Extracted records

········

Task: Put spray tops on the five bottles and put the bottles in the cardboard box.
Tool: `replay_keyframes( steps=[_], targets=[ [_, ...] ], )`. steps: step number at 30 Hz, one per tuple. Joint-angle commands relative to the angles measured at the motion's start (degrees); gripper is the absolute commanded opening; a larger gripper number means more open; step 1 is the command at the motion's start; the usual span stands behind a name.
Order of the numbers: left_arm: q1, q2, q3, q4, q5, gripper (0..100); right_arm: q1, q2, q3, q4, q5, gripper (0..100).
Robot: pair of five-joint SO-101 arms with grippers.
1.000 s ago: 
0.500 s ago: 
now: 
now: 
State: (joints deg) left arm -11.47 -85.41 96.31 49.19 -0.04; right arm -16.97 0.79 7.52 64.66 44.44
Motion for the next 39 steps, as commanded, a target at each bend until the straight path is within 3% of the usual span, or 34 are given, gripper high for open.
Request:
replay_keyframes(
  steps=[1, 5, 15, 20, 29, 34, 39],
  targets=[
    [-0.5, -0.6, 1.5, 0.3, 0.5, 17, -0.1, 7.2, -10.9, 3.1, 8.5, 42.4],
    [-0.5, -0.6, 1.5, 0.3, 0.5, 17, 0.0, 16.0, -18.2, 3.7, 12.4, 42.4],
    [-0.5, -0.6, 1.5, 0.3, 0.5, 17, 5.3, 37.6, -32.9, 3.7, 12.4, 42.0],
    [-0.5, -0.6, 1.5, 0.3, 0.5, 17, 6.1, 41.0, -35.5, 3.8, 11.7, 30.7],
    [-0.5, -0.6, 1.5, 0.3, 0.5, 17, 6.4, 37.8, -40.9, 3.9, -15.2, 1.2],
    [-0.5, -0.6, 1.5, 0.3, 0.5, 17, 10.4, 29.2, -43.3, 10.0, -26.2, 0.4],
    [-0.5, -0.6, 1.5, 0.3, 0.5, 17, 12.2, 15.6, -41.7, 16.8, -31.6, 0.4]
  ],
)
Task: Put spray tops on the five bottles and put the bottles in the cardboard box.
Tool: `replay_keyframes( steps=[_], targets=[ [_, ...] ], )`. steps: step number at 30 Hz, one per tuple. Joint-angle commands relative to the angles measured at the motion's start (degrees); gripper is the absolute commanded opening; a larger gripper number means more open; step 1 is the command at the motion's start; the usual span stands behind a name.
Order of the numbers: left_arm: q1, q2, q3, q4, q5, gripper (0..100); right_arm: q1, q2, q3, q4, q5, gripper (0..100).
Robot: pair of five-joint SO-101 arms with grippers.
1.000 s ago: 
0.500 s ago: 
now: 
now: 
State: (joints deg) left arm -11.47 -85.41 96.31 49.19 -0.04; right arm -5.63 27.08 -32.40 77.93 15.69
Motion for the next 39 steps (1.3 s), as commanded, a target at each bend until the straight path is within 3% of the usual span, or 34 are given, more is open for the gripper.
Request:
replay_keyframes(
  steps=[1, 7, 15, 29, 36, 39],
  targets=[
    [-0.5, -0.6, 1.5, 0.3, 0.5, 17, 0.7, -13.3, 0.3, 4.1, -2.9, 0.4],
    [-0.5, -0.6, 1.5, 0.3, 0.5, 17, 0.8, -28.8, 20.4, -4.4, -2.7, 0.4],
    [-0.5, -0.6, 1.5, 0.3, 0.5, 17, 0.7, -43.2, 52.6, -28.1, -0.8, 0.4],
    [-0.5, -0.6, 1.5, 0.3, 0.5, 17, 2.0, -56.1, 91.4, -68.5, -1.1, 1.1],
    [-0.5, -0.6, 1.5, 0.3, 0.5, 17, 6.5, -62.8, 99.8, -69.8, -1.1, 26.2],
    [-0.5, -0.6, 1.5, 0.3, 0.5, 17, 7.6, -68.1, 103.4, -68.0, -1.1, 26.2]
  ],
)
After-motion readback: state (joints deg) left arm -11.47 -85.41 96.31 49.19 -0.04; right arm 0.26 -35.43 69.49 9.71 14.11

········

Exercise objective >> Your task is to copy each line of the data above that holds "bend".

Exercise output >>
Motion for the next 39 steps, as commanded, a target at each bend until the straight path is within 3% of the usual span, or 34 are given, gripper high for open.
Motion for the next 39 steps (1.3 s), as commanded, a target at each bend until the straight path is within 3% of the usual span, or 34 are given, more is open for the gripper.

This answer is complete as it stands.